How to Beat Bayes

Spam is an adaptive virus: we only see the successes, as more and more filtering wipe out the less adaptive versions. Lately, I've been seeing an increasing amount of spam that's passed through three layers of filtering, two of them involving Bayesian notions of word frequency. This new spam has a bunch of randomly created word-length text strings. The subject lines have punctuation introduced in strange places so that the words are legible, but they don't "read" as words. (Of course, an easy parsing solution is to normalize words and then run filters against them.)Obviously, this is the latest end-run around the latest spam innovation. It shows that Bayesian filtering, while a wonderful idea, has its limits because of spammers' cleverness and adaptability.
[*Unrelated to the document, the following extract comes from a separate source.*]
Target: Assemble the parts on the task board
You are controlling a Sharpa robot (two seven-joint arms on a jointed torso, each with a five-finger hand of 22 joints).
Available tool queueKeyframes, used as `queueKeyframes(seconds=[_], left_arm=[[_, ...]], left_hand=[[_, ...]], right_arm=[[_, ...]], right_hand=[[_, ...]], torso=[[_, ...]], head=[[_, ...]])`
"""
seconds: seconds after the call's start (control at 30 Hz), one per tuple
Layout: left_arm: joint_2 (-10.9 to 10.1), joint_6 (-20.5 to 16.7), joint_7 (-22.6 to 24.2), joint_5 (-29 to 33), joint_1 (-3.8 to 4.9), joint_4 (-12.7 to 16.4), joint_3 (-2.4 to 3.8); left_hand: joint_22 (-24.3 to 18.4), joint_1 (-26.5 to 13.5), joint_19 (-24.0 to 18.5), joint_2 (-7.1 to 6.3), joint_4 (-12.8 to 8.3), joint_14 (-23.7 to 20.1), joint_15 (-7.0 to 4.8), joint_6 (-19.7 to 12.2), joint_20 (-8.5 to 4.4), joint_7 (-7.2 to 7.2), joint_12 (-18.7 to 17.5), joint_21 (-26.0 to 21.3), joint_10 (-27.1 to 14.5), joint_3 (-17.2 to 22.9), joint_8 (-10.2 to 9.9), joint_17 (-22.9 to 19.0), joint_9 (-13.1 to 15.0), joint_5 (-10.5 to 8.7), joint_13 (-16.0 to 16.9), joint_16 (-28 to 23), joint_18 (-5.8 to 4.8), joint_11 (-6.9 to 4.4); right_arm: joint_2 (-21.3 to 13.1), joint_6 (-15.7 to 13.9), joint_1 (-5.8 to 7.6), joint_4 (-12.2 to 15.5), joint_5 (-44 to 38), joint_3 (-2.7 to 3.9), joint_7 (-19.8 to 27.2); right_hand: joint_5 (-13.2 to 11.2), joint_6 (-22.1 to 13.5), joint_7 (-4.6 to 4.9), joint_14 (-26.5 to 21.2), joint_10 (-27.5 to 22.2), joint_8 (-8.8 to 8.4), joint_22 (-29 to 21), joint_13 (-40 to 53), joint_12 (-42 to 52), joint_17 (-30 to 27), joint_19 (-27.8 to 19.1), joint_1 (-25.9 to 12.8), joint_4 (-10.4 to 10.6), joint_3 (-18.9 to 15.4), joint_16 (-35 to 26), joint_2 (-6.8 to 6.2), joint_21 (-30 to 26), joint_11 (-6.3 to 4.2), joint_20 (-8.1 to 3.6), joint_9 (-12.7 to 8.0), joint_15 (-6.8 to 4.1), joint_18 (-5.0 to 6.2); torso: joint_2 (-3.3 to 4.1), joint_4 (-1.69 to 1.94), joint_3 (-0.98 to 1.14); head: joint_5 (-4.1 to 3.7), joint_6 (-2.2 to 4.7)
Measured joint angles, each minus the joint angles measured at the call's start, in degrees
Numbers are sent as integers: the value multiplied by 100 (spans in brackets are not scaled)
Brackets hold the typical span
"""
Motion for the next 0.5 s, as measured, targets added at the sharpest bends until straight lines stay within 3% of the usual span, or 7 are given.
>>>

Ultimately, these exercises show that no matter what algorithm we use, spam will still filter through. (I'm still seeing Nigerian variants, which amazes me.) The next approach is going to be digital certificate-based: you can't forge those, and you prevent non-trusted sources from connecting. If you put certificates on the mail servers -- and make sure that VeriSign isn't the only company controlling the issuing of these certificates, but that non-profits and other organizations can be root certificate authorities -- then only mail servers configured with them will be able to exchange email with other servers. It'll be tricky, but I believe the next change in the net will come that way. Technology and legislation aren't stopping spam. Digital certificates could dramatically reduce it because of the ability to revoke certificates, eliminating an entire mail server from a system without requiring a blacklist. (Yeah, and then who decides to revoke certificates? And on and on.)